* **GOAL OF THE EXERCISE**
"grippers" is the word to look for; copy each line of the listing where it occurs.

* **DATA BLOCK**
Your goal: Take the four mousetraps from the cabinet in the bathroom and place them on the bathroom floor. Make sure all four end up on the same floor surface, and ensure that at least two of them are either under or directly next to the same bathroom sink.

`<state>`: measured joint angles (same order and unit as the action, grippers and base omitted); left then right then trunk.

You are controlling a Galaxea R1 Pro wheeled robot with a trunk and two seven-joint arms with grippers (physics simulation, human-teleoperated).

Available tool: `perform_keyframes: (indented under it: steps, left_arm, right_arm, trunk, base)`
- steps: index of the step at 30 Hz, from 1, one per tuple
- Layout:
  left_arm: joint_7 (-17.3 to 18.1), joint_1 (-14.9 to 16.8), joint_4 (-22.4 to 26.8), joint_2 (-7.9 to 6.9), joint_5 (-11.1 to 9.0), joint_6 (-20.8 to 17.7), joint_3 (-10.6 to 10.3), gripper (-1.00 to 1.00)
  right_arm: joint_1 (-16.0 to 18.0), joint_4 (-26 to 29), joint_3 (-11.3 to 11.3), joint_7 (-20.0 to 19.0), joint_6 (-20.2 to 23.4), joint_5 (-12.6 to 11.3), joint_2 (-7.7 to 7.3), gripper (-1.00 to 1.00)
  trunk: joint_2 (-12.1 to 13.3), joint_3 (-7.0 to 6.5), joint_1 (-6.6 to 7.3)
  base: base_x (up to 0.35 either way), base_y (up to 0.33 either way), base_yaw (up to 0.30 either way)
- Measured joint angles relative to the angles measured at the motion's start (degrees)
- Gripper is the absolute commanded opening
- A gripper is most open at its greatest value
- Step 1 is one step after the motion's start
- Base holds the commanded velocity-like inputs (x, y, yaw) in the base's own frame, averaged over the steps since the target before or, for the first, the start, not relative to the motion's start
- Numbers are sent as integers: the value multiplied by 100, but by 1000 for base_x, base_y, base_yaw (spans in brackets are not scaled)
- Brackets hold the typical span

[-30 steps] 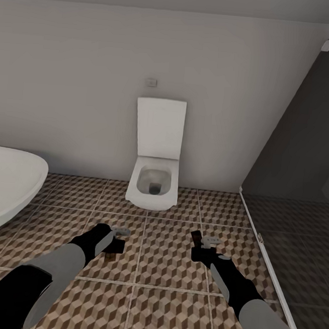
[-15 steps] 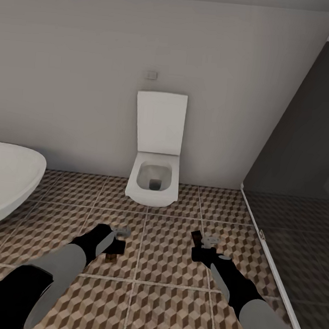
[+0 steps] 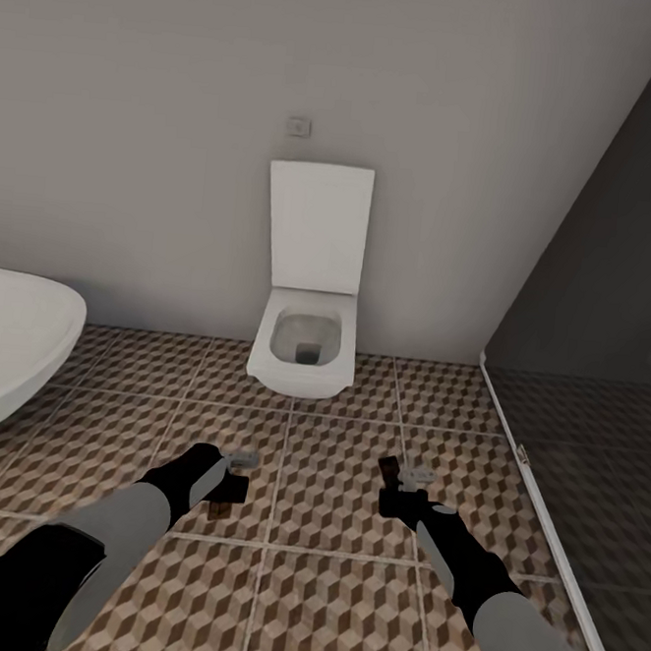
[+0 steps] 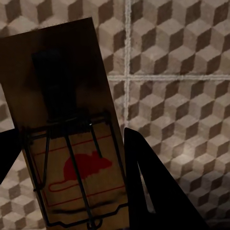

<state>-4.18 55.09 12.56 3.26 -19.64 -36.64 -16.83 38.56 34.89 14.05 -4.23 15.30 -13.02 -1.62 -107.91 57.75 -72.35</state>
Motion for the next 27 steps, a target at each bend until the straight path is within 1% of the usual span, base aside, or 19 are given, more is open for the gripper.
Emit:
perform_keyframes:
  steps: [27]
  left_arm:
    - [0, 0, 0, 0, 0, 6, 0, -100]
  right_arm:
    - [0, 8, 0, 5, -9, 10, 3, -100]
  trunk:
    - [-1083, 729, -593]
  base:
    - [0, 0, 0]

* **RESULT**
`<state>`: measured joint angles (same order and unit as the action, grippers and base omitted); left then right then trunk.
You are controlling a Galaxea R1 Pro wheeled robot with a trunk and two seven-joint arms with grippers (physics simulation, human-teleoperated).

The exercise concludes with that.